• **Collected data entries**
====================

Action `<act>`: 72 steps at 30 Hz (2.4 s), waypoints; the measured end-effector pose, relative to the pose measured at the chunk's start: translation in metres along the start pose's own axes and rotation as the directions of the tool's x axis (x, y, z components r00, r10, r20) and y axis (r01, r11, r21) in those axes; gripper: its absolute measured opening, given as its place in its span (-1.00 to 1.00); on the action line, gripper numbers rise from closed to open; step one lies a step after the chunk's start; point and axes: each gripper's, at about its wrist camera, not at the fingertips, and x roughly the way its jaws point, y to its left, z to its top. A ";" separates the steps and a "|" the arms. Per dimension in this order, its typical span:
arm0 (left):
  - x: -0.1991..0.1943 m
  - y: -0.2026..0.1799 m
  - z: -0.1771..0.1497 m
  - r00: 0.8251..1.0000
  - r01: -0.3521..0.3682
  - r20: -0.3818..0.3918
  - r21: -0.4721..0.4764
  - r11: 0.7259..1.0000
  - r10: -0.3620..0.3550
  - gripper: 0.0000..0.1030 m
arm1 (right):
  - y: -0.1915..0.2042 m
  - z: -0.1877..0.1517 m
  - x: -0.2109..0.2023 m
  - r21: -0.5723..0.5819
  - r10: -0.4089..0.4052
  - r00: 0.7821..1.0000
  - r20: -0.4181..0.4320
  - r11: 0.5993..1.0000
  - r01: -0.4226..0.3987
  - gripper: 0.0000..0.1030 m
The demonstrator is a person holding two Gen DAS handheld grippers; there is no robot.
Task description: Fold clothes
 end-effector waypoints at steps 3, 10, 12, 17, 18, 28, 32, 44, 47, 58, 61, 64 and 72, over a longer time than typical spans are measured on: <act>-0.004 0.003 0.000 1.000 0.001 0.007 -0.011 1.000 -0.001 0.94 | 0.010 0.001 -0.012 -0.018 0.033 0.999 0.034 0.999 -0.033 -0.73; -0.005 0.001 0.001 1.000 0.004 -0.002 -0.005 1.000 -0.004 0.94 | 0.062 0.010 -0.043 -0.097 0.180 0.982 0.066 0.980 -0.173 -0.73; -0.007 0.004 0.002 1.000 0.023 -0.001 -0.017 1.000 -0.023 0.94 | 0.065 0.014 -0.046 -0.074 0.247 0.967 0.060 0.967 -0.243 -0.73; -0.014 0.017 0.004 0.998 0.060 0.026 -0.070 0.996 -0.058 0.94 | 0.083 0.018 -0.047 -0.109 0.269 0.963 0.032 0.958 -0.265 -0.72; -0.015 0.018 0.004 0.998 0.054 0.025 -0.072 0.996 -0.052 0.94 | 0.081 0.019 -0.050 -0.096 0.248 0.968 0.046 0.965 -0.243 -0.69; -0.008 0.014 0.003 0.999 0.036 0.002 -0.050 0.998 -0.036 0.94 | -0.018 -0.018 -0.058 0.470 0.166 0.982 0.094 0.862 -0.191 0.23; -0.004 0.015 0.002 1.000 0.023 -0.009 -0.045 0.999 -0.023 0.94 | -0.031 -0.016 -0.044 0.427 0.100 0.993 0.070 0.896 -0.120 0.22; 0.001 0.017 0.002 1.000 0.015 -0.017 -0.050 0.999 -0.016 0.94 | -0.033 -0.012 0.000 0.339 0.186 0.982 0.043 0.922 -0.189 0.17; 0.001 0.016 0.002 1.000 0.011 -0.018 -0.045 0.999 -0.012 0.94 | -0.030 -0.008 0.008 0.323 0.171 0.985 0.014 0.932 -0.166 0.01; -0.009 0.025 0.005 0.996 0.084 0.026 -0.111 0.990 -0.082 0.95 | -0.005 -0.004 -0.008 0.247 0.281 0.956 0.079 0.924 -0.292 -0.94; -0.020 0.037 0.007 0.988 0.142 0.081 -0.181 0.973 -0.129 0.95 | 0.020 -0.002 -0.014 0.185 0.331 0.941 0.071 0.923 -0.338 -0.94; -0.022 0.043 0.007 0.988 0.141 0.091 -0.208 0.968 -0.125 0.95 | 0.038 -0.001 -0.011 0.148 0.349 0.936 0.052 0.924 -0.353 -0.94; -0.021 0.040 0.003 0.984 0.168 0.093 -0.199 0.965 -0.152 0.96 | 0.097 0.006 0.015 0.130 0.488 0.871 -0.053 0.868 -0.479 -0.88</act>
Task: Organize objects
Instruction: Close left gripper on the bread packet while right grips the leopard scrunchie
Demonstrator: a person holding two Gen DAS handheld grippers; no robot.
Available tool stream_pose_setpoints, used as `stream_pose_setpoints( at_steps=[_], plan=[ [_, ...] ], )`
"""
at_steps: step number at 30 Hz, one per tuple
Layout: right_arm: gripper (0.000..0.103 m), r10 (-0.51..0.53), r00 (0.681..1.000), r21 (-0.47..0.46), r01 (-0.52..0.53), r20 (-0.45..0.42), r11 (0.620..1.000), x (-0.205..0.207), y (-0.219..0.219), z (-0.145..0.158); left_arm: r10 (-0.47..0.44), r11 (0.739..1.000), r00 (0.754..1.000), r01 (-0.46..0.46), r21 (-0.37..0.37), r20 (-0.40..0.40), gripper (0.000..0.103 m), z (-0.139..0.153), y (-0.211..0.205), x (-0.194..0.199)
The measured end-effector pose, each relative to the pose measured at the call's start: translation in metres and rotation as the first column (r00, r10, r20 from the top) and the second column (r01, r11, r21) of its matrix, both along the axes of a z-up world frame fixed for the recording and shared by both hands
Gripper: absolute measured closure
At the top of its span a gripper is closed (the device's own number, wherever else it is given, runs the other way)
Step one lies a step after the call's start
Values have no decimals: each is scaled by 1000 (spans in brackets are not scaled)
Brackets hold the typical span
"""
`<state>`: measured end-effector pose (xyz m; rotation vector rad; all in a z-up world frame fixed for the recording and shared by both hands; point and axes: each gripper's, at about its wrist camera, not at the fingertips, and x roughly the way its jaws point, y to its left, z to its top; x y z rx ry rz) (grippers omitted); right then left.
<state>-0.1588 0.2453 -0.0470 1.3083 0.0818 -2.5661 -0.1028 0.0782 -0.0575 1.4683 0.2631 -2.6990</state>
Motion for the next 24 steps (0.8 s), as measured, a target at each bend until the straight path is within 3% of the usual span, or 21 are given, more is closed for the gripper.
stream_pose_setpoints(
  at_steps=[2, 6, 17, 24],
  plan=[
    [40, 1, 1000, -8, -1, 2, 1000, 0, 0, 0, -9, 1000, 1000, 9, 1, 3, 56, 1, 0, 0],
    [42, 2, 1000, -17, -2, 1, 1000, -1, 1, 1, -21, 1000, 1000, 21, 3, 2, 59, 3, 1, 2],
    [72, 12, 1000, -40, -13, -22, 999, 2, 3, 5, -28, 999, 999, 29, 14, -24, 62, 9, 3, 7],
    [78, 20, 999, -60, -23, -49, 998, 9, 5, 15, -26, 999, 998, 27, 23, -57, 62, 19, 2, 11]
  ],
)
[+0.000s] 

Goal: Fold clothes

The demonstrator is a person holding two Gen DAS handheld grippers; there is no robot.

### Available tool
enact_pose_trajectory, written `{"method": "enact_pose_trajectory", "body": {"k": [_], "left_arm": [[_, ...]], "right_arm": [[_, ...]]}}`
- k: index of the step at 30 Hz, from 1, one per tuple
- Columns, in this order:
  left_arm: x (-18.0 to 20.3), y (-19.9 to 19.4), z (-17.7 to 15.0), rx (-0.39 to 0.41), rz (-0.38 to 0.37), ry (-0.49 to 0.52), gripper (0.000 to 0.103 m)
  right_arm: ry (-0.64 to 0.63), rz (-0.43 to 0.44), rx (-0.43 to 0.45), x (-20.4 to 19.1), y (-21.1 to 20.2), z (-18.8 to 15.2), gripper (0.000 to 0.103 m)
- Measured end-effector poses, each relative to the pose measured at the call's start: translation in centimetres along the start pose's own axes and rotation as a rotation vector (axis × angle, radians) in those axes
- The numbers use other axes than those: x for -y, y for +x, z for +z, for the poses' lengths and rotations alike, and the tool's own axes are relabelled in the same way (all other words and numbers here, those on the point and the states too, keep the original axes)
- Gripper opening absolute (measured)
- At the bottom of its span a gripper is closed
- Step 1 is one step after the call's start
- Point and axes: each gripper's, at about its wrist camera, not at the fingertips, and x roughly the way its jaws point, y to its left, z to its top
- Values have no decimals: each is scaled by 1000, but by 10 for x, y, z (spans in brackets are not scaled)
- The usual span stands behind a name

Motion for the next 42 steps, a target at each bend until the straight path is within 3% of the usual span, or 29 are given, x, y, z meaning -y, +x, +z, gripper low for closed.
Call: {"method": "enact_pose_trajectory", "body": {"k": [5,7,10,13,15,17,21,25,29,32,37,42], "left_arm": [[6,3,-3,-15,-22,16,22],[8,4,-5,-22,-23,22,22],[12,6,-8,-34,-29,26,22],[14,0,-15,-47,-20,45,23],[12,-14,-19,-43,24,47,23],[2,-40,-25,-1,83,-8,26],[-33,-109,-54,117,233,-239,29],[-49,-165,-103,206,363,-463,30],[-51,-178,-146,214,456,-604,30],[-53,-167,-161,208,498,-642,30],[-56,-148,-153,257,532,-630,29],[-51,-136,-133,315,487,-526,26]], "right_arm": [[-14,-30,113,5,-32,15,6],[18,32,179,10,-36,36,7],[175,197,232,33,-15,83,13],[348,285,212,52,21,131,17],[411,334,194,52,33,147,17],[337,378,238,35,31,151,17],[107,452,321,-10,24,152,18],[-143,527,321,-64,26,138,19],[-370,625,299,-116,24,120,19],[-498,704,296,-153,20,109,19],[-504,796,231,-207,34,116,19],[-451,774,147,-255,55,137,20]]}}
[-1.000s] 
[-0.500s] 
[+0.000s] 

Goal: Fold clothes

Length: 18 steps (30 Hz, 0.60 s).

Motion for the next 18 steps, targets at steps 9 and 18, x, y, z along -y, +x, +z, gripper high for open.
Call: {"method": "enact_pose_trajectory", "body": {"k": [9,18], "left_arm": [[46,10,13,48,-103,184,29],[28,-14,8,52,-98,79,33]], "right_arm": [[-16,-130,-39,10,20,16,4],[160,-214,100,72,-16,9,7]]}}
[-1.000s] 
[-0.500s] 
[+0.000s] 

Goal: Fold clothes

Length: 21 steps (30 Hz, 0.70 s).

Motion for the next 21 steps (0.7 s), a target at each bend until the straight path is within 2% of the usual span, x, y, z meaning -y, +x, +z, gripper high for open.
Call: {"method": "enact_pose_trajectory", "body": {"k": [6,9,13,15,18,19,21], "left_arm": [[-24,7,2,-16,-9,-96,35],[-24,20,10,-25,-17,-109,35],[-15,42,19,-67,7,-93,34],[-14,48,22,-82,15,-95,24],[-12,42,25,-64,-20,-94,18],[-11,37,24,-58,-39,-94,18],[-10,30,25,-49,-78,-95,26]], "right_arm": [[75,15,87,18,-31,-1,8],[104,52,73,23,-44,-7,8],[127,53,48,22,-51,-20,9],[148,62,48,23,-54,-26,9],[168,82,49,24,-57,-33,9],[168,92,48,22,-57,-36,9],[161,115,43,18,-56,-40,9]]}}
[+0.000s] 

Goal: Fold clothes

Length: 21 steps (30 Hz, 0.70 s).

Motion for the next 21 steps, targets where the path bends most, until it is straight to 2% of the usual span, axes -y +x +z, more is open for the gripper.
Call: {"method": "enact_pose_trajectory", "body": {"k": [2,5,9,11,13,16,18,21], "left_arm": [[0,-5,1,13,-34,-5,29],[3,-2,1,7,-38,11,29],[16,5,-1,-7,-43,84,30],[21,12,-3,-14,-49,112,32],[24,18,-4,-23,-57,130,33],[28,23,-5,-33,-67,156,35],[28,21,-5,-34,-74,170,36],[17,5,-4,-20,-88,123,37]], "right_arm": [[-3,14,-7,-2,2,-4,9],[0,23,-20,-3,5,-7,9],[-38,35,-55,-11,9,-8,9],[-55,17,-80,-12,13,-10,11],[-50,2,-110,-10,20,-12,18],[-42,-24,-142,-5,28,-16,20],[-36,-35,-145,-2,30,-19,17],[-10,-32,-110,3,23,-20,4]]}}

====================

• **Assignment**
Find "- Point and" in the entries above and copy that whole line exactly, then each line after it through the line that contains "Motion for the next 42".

• **Finished task**
- Point and axes: each gripper's, at about its wrist camera, not at the fingertips, and x roughly the way its jaws point, y to its left, z to its top
- Values have no decimals: each is scaled by 1000, but by 10 for x, y, z (spans in brackets are not scaled)
- The usual span stands behind a name

Motion for the next 42 steps, a target at each bend until the straight path is within 3% of the usual span, or 29 are given, x, y, z meaning -y, +x, +z, gripper low for closed.

The answer, as written, is complete.